The broken submarine cables (global map) are operated by Flag Telecom, a subsidiary of Reliance Communications, and SEA-ME-WEA 4, run by a consortium of 16 telecommunications companies. Repair time may be measured in weeks, not days, says the Renesys Blog. VSNL restored Internet Services within 24 hours by going around the world — the long way — but it has snarled Internet and phone traffic from Egypt to India. Google News and Blog Runner have the latest news.

The countries highlighted in red (above) are those whose Internet connectivity is being disrupted the most by this event. As you can see, there are several cable systems that connect Europe, the Middle East and Asia, via the Suez Canal.

According to Bloomberg, six ships were diverted from Alexandria port because of bad weather, and one may have severed the cables with an anchor, said a spokesman for Flag Telecom Group.

The FLAG cut (pdf) is reported to have taken place 8.3 kilometers (5.2 miles) from Alexandria beach in northern Egypt. Flag (for Fiber-optic Link Around the Globe), runs from Britain to Japan.

FLAG, a wholly-owned subsidiary of India’s No. 2 mobile operator Reliance Communications, was cut (pdf) around 0800 hrs GMT on January 30, on a segment between Egypt and Italy.

Another submarine Internet cable owned by Flag Telecom — Falcon — was cut on February 1 at 6 a.m. GMT, at a location 56 kilometers from Dubai, on a segment between UAE and Oman. Falcon (wikipedia) has a maximum capacity of 2.56 Tbps, with initial launch at 90 Gbps. The four fibre pair links the Gulf to Egypt and India.
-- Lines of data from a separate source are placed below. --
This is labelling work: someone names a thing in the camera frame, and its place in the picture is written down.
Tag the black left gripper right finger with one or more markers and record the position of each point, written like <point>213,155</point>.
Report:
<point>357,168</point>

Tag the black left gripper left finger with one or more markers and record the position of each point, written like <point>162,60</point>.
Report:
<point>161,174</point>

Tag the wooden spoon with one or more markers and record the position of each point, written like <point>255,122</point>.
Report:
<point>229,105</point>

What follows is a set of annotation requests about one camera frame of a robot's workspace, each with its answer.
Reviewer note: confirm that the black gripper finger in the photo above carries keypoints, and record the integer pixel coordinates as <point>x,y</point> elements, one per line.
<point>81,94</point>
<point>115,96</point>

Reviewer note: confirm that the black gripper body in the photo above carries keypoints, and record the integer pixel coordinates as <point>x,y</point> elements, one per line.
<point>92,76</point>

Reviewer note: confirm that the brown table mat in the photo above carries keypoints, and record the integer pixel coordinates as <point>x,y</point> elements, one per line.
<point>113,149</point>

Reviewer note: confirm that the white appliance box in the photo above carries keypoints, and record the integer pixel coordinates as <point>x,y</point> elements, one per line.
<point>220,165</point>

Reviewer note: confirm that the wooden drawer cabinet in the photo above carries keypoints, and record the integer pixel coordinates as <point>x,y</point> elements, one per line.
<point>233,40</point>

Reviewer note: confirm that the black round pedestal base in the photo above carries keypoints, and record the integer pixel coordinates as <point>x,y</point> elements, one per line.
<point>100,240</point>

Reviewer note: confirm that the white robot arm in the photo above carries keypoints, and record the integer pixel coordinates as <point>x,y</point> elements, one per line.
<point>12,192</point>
In Cairo, much of the capital city was without access to the Internet for the bulk of the day, frustrating businesses and the professions. “It’s a national disaster,” said Joseph Metry, network supervisor at Orascom Telecom Holding SAE, the biggest mobile- phone company in the Middle East and North Africa. New financial hubs like Dubai has increased traffic on many of these cables.

The South East Asia-Middle East-West Europe 4 (SEA-ME-WE 4) cable, has 17 landing points. The SEA-ME-WEA 4 cable was damaged in the waters off Marseille, France, reports C/Net shortly after the first cut on FLAG. The two cables, which are separately managed and operated, were damaged within hours of each other.
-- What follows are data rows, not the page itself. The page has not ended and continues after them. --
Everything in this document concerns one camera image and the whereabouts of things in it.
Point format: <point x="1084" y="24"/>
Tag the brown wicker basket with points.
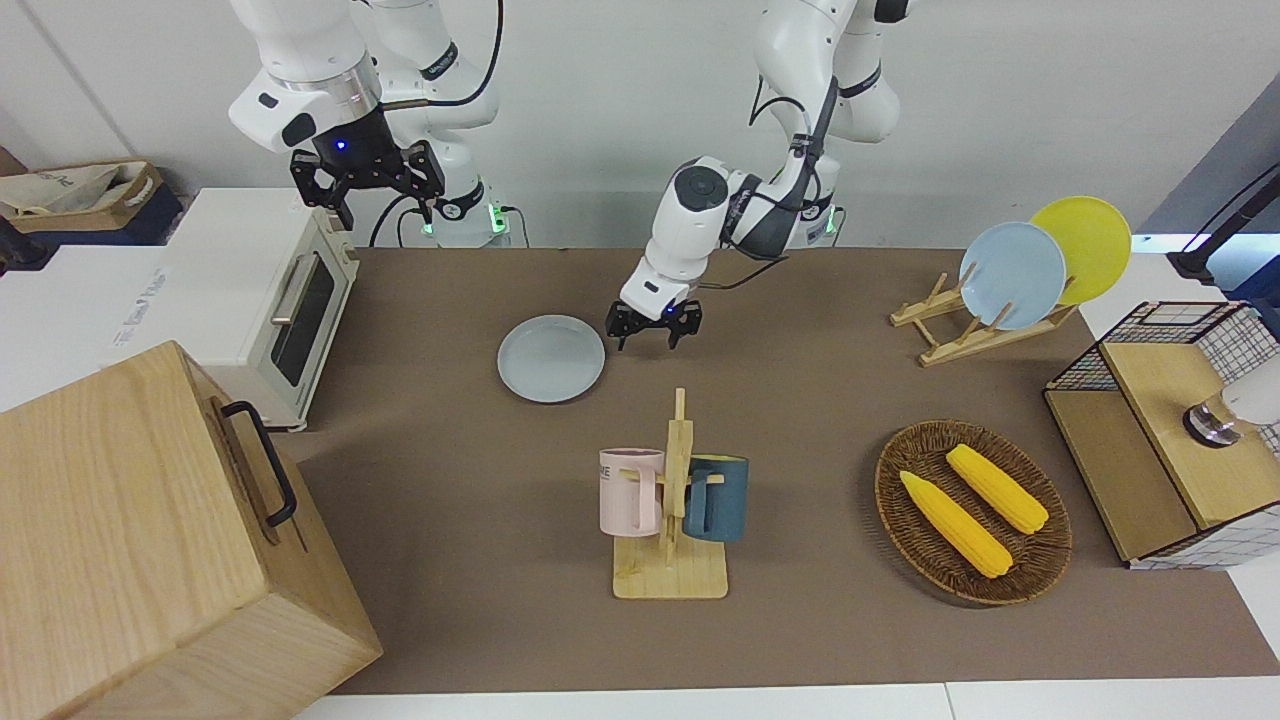
<point x="920" y="540"/>

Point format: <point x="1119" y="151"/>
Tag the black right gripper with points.
<point x="360" y="165"/>

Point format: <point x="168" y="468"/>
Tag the yellow plate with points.
<point x="1090" y="245"/>

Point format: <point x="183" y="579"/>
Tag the brown table mat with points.
<point x="480" y="450"/>

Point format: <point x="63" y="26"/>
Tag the wooden mug tree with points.
<point x="672" y="570"/>

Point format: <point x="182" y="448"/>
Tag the white toaster oven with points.
<point x="250" y="300"/>

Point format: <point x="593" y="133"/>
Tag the dark blue mug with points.
<point x="722" y="500"/>

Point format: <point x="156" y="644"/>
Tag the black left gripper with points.
<point x="655" y="315"/>

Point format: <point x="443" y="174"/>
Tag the large wooden box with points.
<point x="130" y="550"/>

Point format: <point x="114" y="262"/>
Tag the beige cloth bag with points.
<point x="65" y="188"/>

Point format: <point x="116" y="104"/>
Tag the cardboard box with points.
<point x="130" y="200"/>

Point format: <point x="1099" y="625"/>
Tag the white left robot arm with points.
<point x="690" y="220"/>

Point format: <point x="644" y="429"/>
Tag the wooden plate rack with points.
<point x="960" y="335"/>

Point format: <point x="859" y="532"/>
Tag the light blue plate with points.
<point x="1013" y="275"/>

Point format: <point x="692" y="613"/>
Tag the yellow corn cob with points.
<point x="955" y="525"/>
<point x="997" y="488"/>

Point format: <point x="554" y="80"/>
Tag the gray plate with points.
<point x="551" y="360"/>

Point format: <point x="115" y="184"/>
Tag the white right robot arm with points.
<point x="300" y="40"/>

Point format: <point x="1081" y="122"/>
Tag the pink mug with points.
<point x="628" y="495"/>

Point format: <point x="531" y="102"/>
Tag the black stand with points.
<point x="1215" y="245"/>

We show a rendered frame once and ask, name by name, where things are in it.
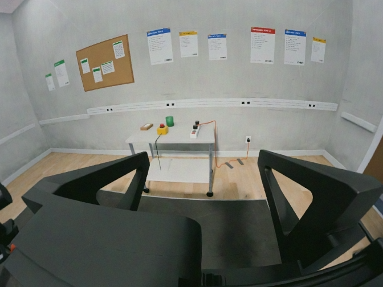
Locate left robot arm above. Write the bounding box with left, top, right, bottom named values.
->
left=0, top=183, right=13, bottom=264

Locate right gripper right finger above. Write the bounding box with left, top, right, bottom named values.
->
left=257, top=149, right=383, bottom=263

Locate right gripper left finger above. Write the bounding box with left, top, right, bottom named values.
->
left=33, top=151, right=150, bottom=211

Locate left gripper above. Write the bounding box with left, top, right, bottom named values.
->
left=0, top=218, right=19, bottom=253

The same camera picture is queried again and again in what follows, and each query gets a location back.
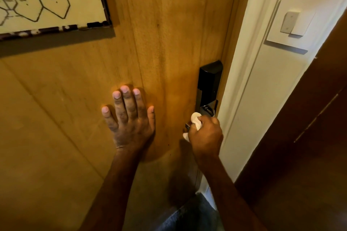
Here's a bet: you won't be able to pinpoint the white light switch plate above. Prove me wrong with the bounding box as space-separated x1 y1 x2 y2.
266 0 343 51

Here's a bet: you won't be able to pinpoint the person's right hand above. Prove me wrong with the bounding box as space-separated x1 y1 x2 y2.
188 115 224 160

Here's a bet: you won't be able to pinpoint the person's left forearm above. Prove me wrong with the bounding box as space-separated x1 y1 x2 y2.
78 147 141 231

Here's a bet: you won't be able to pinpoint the light brown wooden door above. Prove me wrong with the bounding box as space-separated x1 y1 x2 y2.
0 0 257 231

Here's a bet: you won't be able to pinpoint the person's blue trousers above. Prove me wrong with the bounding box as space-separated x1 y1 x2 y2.
156 193 223 231

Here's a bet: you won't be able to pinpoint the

How is it that Flag Telecom, Falcon, and SEA-ME-WEA 4 cables (above and below) were severed within hours of each other, although Marseille, France and Alexandria, Egypt, are hundreds of miles apart? At this point, details are sketchy and the cause is still unclear.
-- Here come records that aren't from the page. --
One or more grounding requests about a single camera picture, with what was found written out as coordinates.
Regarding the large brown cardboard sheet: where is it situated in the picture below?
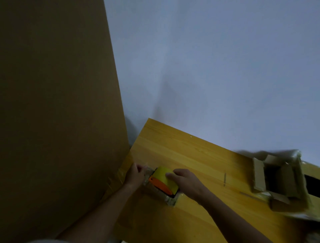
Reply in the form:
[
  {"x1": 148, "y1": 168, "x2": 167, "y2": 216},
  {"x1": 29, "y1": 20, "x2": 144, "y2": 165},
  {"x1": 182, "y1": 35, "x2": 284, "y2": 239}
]
[{"x1": 0, "y1": 0, "x2": 131, "y2": 243}]

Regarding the person's left hand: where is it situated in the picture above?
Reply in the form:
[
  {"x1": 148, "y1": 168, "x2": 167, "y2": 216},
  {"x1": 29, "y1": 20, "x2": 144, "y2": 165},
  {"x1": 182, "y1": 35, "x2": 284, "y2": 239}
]
[{"x1": 124, "y1": 163, "x2": 148, "y2": 190}]

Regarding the person's right forearm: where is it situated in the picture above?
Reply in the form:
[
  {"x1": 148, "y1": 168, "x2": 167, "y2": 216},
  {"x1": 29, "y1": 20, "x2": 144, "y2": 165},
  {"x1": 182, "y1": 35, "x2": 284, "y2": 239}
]
[{"x1": 201, "y1": 193, "x2": 273, "y2": 243}]

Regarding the person's right hand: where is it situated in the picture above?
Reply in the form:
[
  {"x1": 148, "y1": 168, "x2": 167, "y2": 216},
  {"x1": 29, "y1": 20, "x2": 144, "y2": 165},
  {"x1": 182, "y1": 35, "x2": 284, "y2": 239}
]
[{"x1": 165, "y1": 168, "x2": 213, "y2": 205}]

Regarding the yellow wooden table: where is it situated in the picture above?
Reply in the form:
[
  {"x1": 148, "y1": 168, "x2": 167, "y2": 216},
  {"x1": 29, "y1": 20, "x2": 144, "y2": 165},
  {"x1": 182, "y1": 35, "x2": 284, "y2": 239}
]
[{"x1": 100, "y1": 118, "x2": 320, "y2": 243}]

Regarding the person's left forearm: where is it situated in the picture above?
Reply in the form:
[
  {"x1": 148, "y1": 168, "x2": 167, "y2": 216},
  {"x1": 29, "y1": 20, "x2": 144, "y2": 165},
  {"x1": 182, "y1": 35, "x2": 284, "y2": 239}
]
[{"x1": 56, "y1": 184, "x2": 138, "y2": 243}]

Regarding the person's white shirt sleeve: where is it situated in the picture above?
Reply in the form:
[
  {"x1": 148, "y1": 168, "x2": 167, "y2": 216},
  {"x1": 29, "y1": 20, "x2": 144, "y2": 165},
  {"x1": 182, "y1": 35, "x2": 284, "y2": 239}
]
[{"x1": 29, "y1": 239, "x2": 71, "y2": 243}]

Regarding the orange dispenser with yellow tape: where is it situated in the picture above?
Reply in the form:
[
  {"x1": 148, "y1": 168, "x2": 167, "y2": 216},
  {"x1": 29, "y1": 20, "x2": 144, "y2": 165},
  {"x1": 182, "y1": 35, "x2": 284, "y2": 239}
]
[{"x1": 149, "y1": 166, "x2": 180, "y2": 199}]

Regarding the row of cardboard boxes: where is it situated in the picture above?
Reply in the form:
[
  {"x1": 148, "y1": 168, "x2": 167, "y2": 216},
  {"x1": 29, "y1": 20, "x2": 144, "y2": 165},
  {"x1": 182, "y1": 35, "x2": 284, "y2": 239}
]
[{"x1": 251, "y1": 149, "x2": 320, "y2": 221}]
VSNL has a terrific interactive global cable map (above), while the SEA-ME-WEA 4 map (below) shows the distance to France. VSNL, the Indian telecom giant, bought Tyco’s 6 Terabit transpacific cable for a relative song in 2004. Now they planning a new TGN-Intra Asia submarine cable linking Singapore, Hong Kong, and Japan with an additional connection to the Philippines, and potentially Vietnam. At least five new submarine systems will run through the Middle East and provide additional connectivity to Europe and Asia says Light Reading.

The International Cable Protection Committee, an association of 86 submarine cable operators dedicated to safeguarding submarine cables, says more than 95 percent of transoceanic telecoms and data traffic are carried by submarine cables, and the rest by satellite. Communications satellites generally have something like 500MHz of spectrum dedicated for upstream and 500Mhz dedicated for downstream — not much more than a typical consumer cable television system. Fiber can carry thousands of times that capacity.

On 26th December, 2006, a powerful earthquake shook the seabed off southern Taiwan (pdf).

The magnitude 7.1 earthquake was followed by one of the largest disruptions of modern telecommunications history.

Nine submarine cables in the Strait of Luzon, between Taiwan and the Philippines, were broken thus disabling vital connections between SE Asia and the rest of the world. China Telecom reported that several international submarine communications cables had been broken, including:

By the end of 2007, 25 oceanic fiber contracts totaling 112,000 route-kilometers were awarded.

Cable ships can’t just drop everything in the middle of a job. Both of Portland’s cable ships, the Tyco Durable and Global Sentinel, are expected to have plenty of work throughout the Pacific as the telecom industry rebounds. Here are Research Ship Schedules. The nearest research vessel looks like the Poseidon.

Sounds like a job for the USS Jimmy Carter. Why doesn’t anyone seem to appreciate our help?